During a pandemic, hygiene and sanitation are matters of life and death. TYTW’s emergency water initiative ensures sanitary provision of the most fundamental of all human needs, clean and safe water. TYTW’s water initiative in partnership with SSF refills 21 water tanks (14 tanks in Raydah Camp, 7 in Arhab) twice per week. TYTW’s increased support of clean water helps support 3500 internally displaced persons throughout multiple camps – mostly consisting of women and children – where the need for improved sanitation is most urgent.
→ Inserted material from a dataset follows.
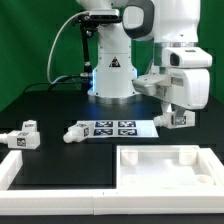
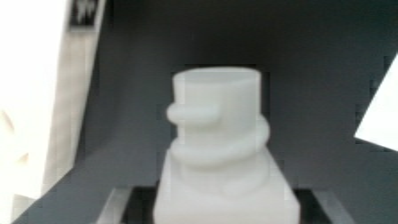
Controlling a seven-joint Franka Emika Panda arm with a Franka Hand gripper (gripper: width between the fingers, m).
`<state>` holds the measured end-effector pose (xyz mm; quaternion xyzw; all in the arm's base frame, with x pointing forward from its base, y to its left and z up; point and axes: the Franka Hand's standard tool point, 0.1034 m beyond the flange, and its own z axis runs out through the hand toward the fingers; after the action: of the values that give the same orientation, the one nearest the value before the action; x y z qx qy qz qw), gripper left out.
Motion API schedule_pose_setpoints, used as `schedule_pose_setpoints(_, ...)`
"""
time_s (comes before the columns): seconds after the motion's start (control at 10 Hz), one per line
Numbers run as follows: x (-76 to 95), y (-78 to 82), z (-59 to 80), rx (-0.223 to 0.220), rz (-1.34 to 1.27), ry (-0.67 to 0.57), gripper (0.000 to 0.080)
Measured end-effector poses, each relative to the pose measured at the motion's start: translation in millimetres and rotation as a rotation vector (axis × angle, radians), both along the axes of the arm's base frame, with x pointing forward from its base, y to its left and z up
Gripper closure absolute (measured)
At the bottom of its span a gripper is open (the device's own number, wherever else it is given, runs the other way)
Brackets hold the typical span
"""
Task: Assemble one leg
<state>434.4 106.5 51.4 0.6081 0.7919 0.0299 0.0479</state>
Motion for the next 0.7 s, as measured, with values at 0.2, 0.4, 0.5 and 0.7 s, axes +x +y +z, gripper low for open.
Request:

TYTW’s sanitary food distribution initiative provides hundreds of food boxes to families with children (with a typical family size being 6-8 people), who live in abandoned buildings, displacement camps, and famine-affected areas. The food boxes contain red and white flour, rice, eggs, pasta, tuna, vegetables, tagine paste, milk powder, juice, cheese in portions, oil, salt, sugar, soap, detergent, and bleach. The food and water aid packages relieve a key economic burden faced by families, which in turn helps to prevent families from forcing their young daughters into marriage in an effort to ensure their material provision. Finally, in response to the pandemic, TYTW is providing public health support comprising soaps, sanitation assistance, and public education on containment/prevention of COVID-19.
Faten, co-founder of Solidarios Sin Fronteras, brings a month's worth of food to vulnerable families in Sana'a.
In Nepal, TYTW provides assistance to Kagati village, where we have worked for the past 13 years to help change social norms and prevent child marriage. Health and sanitation status are already poor in this vulnerable community, where the community’s 2100 inhabitants are still recovering from the devastating 2015 earthquakes. Only about 50% of households have toilets, much less running water. Consequently, TYTW worked to provide soaps, sanitation measures, and public education materials distribution in local languages on containment/prevention of COVID-19 in Nepal.
We are happy to report that thus far, no coronavirus cases have been reported in Kagati Village. We are deeply grateful to our team members on the ground and to our committed donors for acting and giving so rapidly to help contain the spread of the virus.